== PROVIDED MATERIAL

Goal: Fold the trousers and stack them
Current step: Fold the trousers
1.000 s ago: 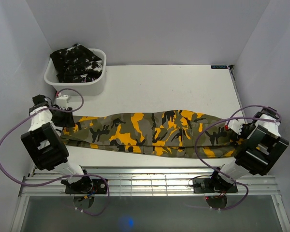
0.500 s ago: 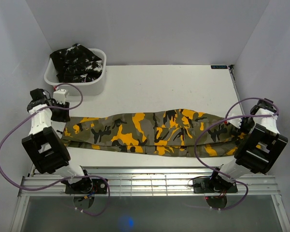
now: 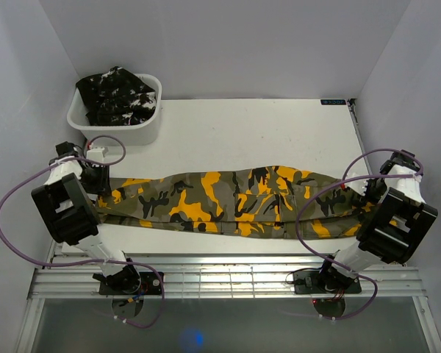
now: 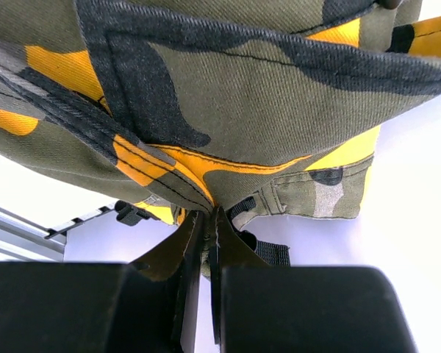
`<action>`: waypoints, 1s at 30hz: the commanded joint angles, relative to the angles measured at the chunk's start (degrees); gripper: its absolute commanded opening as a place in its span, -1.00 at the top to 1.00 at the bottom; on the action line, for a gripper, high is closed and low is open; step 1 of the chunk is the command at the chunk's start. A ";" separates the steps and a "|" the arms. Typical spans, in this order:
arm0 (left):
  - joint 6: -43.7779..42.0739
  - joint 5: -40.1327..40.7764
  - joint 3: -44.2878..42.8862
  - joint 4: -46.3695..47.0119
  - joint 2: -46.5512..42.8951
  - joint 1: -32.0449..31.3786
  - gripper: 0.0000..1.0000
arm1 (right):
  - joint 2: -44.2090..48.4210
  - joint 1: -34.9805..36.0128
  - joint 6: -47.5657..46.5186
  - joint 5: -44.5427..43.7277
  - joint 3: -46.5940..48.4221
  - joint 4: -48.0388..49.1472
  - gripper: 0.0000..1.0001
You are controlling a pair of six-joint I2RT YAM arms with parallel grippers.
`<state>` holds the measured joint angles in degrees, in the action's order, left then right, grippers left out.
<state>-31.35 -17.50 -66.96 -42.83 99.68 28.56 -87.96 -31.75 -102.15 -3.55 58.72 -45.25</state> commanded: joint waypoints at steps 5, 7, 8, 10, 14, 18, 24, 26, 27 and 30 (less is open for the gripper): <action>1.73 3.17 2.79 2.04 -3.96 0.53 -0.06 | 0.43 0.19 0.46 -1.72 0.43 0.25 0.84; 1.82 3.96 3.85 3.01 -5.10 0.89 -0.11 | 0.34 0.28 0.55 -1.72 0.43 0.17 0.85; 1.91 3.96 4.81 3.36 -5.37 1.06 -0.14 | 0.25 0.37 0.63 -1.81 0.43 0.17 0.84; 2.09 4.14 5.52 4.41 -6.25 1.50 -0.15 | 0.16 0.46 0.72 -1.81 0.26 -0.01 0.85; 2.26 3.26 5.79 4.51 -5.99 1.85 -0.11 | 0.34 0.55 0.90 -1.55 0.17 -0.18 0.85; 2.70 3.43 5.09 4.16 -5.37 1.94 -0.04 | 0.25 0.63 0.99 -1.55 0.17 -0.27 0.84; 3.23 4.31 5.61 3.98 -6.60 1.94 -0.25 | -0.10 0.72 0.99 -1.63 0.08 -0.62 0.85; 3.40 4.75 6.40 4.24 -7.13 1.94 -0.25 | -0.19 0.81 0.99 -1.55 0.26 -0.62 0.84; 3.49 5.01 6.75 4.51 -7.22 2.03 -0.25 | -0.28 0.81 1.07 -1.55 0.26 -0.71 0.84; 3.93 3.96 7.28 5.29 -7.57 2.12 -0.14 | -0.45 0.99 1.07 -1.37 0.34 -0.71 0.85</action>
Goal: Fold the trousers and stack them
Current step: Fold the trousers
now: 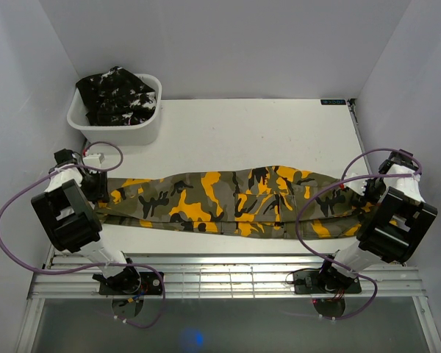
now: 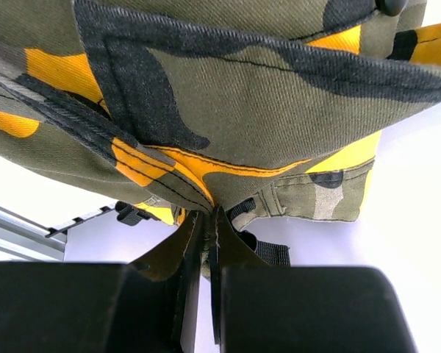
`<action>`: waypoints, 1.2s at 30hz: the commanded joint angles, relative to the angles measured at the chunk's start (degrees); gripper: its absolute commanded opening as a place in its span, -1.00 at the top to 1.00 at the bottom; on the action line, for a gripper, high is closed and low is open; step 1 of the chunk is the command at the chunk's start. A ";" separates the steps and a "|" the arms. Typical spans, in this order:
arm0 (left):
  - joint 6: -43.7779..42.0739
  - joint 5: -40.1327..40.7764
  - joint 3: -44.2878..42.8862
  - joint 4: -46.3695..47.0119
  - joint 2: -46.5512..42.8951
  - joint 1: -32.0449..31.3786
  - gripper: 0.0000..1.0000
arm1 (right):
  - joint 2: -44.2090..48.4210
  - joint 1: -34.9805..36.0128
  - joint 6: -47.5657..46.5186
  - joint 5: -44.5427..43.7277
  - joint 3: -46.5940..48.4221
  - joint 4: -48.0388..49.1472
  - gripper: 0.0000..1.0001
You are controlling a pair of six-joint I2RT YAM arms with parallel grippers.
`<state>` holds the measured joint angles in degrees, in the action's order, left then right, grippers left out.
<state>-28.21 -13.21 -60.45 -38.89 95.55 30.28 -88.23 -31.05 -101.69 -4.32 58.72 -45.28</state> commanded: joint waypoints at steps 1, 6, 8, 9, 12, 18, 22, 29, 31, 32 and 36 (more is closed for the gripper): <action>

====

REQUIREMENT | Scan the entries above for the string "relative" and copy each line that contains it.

OUTPUT |
`<action>`: waypoints, 1s at 30hz: the commanded joint angles, relative to the angles measured at the chunk's start (degrees); gripper: its absolute commanded opening as a place in its span, -1.00 at the top to 1.00 at the bottom; on the action line, for a gripper, high is closed and low is open; step 1 of the chunk is the command at the chunk's start. A ";" separates the steps and a "|" the arms. Typical spans, in this order:
`<action>`: waypoints, 1.2s at 30hz: the commanded joint angles, relative to the angles measured at the chunk's start (degrees); gripper: its absolute commanded opening as a place in its span, -1.00 at the top to 1.00 at the bottom; on the action line, for a gripper, high is closed and low is open; step 1 of the chunk is the command at the chunk's start. A ";" separates the steps and a "|" the arms. Typical spans, in this order:

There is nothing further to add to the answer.